We used a population-based genealogic resource linked to a statewide electronic Surveillance Epidemiology and End Results program cancer registry to estimate RR for lung cancer for an individual based on their lung cancer family history. The family history data available for a proband included degree of relationship (first- to third-degree), paternal or maternal family lung cancer history, number of lung cancer-affected relatives, and age at diagnosis of affected relatives. More than 1.3 million probands with specific constellations of lung cancer were analyzed. To estimate RRs for lung cancer, the observed number of lung cancer cases among probands with a specific family history constellation was compared to the expected number using internal cohort-specific rates.

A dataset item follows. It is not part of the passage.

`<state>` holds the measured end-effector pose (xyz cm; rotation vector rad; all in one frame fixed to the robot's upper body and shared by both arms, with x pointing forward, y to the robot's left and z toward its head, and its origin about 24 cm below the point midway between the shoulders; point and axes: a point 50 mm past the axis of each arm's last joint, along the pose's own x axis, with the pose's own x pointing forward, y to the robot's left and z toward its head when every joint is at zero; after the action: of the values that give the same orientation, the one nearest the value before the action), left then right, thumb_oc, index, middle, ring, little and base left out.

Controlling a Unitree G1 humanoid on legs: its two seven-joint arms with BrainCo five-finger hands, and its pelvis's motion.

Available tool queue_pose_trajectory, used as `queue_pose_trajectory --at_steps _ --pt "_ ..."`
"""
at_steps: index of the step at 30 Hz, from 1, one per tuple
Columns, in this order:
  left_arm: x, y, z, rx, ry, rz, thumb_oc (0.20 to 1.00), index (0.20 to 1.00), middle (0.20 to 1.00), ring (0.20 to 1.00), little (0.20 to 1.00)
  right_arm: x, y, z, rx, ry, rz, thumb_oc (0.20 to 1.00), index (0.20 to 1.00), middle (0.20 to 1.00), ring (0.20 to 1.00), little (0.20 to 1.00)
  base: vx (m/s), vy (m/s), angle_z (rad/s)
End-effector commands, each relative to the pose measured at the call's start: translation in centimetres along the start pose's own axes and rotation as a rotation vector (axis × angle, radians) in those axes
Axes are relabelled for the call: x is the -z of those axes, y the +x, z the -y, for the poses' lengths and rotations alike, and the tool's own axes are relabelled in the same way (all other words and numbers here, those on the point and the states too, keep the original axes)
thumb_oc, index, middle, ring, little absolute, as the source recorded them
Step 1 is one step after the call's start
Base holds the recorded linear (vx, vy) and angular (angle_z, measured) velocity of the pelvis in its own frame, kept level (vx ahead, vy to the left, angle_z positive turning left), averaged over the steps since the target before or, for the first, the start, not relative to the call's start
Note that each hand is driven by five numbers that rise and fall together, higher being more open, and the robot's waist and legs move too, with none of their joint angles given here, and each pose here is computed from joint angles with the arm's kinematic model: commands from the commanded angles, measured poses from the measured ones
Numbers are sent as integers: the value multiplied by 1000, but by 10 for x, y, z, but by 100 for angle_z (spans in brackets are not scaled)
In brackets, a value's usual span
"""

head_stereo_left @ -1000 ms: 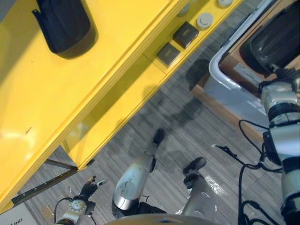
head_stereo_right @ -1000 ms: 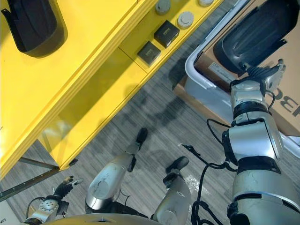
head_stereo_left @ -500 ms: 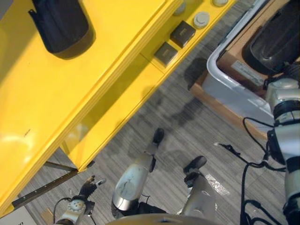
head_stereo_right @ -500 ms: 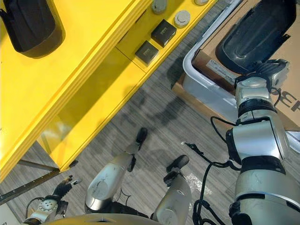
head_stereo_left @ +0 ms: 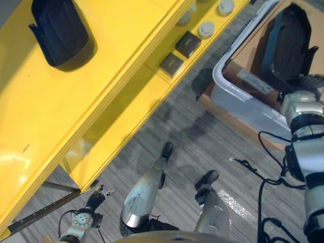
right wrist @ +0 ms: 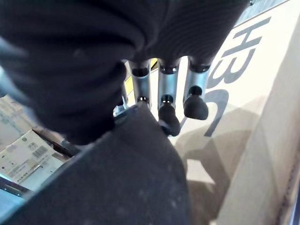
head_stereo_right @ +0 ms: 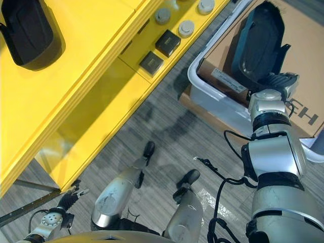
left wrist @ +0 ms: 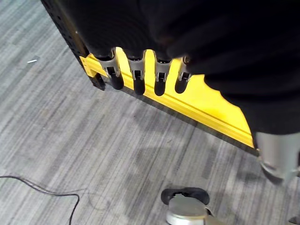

A total of 5048 lung cancer cases were identified. Significantly elevated RR was observed for any number of lung cancer-affected relatives among first-, second-, or third-degree relatives. RRs for lung cancer were significantly elevated for each additional lung cancer first-degree relative (FDR) ranging from RR = 2.57 (confidence interval [CI] 95%: 2.39, 2.76) for 1 or more FDR to RR = 4.24 (CI 95%: 1.56, 9.23) for 3 or more FDRs affected. In an absence of FDR family history, increased risk for lung cancer was significant for increasing numbers of affected second-degree relatives (SDRs) ranging from 1.41 (CI 95%: 1.30, 1.52) for 1 or more SDRs to 4.76 (CI 95%: 1.55, 11.11) for 4 or more SDRs. In the absence of affected FDRs and SDRs, there were significantly increased risks based on lung cancer-affected third-degree relatives (TDRs) ranging from 1.18 (CI 95%: 1.11, 1.24) for 1 or more affected TDRs to 1.55 (CI 95%: 1.03, 2.24) for 4 or more affected TDRs. RRs were significantly increased with earlier age at diagnosis of a FDR, and equivalent risks for maternal compared to paternal history were observed.
This study provides population-based estimates of lung cancer risk based on a proband's complete family history (lung cancer constellation). Many individuals at two to five or more times increased risk for lung cancer are identified. Estimates of RR for lung cancer based on family history are arguably relevant clinically. The constellation RR estimates presented could serve in individual decision-making to direct resource use for lung cancer screening, and could be pivotal in decision-making for screening, treatment, and post-treatment surveillance.
基于家族史的肺癌诊断风险估计通常集中于近亲,而不是更广泛或完整的家族史。本研究基于从全州癌症登记处与高质量家谱数据资源链接获得的综合家族史数据,提供了肺癌风险比(RR)的估计,该数据资源广泛而深入。所呈现的风险估计避免了常见的回忆、招募、确定偏倚,并基于个体(先证者)的肺癌家族史组合(肺癌受影响亲属的模式);探讨了许多组合。
我们使用基于人群的家谱资源与全州电子监测、流行病学和最终结果计划癌症登记处链接,根据个体的肺癌家族史来估计个体的肺癌 RR。先证者的家族史数据包括亲属关系程度(一级至三级)、父系或母系肺癌家族史、肺癌受影响亲属数量以及受影响亲属的诊断年龄。分析了超过 130 万个具有特定肺癌组合的先证者。为了估计肺癌的 RR,使用内部队列特定的比率比较特定家族史组合中先证者的观察肺癌病例数与预期病例数。
共确定了 5048 例肺癌病例。在一级、二级或三级亲属中,肺癌受影响亲属的数量越多,RR 显著升高。每个额外的肺癌一级亲属(FDR)的肺癌 RR 显著升高,范围从 1 个或多个 FDR 的 RR=2.57(95%置信区间[CI]:2.39,2.76)到 3 个或更多 FDR 受影响的 RR=4.24(95%CI:1.56,9.23)。在没有 FDR 家族史的情况下,肺癌风险随着受影响的二级亲属(SDR)数量的增加而显著增加,范围从 1 个或多个 SDR 的 RR=1.41(95%CI:1.30,1.52)到 4 个或更多 SDR 的 RR=4.76(95%CI:1.55,11.11)。在没有受影响的 FDR 和 SDR 的情况下,肺癌受影响的三级亲属(TDR)的风险显著增加,范围从 1 个或多个受影响的 TDR 的 RR=1.18(95%CI:1.11,1.24)到 4 个或更多受影响的 TDR 的 RR=1.55(95%CI:1.03,2.24)。FDR 的诊断年龄越早,RR 增加越显著,且母系家族史与父系家族史的风险相当。
本研究基于先证者的完整家族史(肺癌组合)提供了肺癌风险的基于人群的估计。确定了许多肺癌风险增加 2 至 5 倍或更多倍的个体。基于家族史的肺癌 RR 估计在临床上可能具有相关性。所呈现的 RR 估计可用于个体决策,以指导肺癌筛查的资源利用,并可能在筛查、治疗和治疗后监测的决策中发挥关键作用。